(Dataset records)
============

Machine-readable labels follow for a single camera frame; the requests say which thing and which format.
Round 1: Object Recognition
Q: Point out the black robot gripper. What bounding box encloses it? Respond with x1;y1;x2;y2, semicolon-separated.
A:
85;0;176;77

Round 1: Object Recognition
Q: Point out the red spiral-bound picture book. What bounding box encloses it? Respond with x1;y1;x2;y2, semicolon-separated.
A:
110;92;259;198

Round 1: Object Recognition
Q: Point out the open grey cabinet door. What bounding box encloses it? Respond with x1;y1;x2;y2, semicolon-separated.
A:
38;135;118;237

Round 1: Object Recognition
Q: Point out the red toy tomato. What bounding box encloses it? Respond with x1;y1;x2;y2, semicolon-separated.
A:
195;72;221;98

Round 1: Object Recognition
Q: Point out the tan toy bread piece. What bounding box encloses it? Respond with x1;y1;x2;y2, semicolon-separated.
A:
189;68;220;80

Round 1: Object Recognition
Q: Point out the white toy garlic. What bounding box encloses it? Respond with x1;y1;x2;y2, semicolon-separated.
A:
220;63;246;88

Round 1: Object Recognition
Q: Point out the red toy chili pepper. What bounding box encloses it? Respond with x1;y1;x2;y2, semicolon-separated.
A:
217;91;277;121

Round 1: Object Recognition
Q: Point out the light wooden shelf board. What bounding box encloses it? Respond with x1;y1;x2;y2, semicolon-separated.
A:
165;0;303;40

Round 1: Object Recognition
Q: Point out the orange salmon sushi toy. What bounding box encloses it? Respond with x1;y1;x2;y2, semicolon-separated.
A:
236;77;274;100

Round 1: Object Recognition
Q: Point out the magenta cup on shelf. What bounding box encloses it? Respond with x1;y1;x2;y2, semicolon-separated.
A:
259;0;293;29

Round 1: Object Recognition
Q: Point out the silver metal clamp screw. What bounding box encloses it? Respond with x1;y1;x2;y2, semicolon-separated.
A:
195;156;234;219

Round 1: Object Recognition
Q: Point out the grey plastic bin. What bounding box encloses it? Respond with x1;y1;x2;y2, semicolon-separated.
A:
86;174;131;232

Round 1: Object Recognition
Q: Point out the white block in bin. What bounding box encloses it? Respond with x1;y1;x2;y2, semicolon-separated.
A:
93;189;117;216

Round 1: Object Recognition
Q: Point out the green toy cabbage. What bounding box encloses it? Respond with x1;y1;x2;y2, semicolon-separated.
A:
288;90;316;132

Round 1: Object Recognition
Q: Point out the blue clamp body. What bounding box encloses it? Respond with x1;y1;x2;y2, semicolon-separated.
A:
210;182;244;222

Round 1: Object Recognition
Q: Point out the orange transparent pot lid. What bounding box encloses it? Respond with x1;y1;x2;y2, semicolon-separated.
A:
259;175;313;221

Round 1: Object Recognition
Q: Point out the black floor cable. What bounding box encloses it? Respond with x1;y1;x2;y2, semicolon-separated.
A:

============

What's needed is every entry, returned word for word.

> _EXERCISE RESULT_
Machine-readable labels follow for a single camera frame; the requests say which thing and which format.
Round 1: Object Recognition
Q: Point out the black robot gripper. What bounding box encloses it? Respond with x1;y1;x2;y2, semicolon-separated.
A:
85;0;176;77

Round 1: Object Recognition
Q: Point out the red spiral-bound picture book. What bounding box encloses it? Respond with x1;y1;x2;y2, semicolon-separated.
A:
110;92;259;198

Round 1: Object Recognition
Q: Point out the open grey cabinet door. What bounding box encloses it? Respond with x1;y1;x2;y2, semicolon-separated.
A:
38;135;118;237

Round 1: Object Recognition
Q: Point out the red toy tomato. What bounding box encloses it? Respond with x1;y1;x2;y2, semicolon-separated.
A:
195;72;221;98

Round 1: Object Recognition
Q: Point out the tan toy bread piece. What bounding box encloses it? Respond with x1;y1;x2;y2, semicolon-separated.
A:
189;68;220;80

Round 1: Object Recognition
Q: Point out the white toy garlic. What bounding box encloses it? Respond with x1;y1;x2;y2, semicolon-separated.
A:
220;63;246;88

Round 1: Object Recognition
Q: Point out the red toy chili pepper. What bounding box encloses it? Respond with x1;y1;x2;y2, semicolon-separated.
A:
217;91;277;121

Round 1: Object Recognition
Q: Point out the light wooden shelf board. What bounding box encloses it? Respond with x1;y1;x2;y2, semicolon-separated.
A:
165;0;303;40

Round 1: Object Recognition
Q: Point out the orange salmon sushi toy. What bounding box encloses it? Respond with x1;y1;x2;y2, semicolon-separated.
A:
236;77;274;100

Round 1: Object Recognition
Q: Point out the magenta cup on shelf. What bounding box encloses it? Respond with x1;y1;x2;y2, semicolon-separated.
A:
259;0;293;29

Round 1: Object Recognition
Q: Point out the silver metal clamp screw. What bounding box encloses it? Respond with x1;y1;x2;y2, semicolon-separated.
A:
195;156;234;219

Round 1: Object Recognition
Q: Point out the grey plastic bin. What bounding box encloses it? Respond with x1;y1;x2;y2, semicolon-separated.
A:
86;174;131;232

Round 1: Object Recognition
Q: Point out the white block in bin. What bounding box encloses it? Respond with x1;y1;x2;y2, semicolon-separated.
A:
93;189;117;216

Round 1: Object Recognition
Q: Point out the green toy cabbage. What bounding box encloses it? Respond with x1;y1;x2;y2, semicolon-separated.
A:
288;90;316;132

Round 1: Object Recognition
Q: Point out the blue clamp body. What bounding box encloses it? Respond with x1;y1;x2;y2, semicolon-separated.
A:
210;182;244;222

Round 1: Object Recognition
Q: Point out the orange transparent pot lid. What bounding box encloses it? Respond with x1;y1;x2;y2, semicolon-separated.
A:
259;175;313;221

Round 1: Object Recognition
Q: Point out the black floor cable. What bounding box encloses it? Respond with x1;y1;x2;y2, semicolon-separated.
A:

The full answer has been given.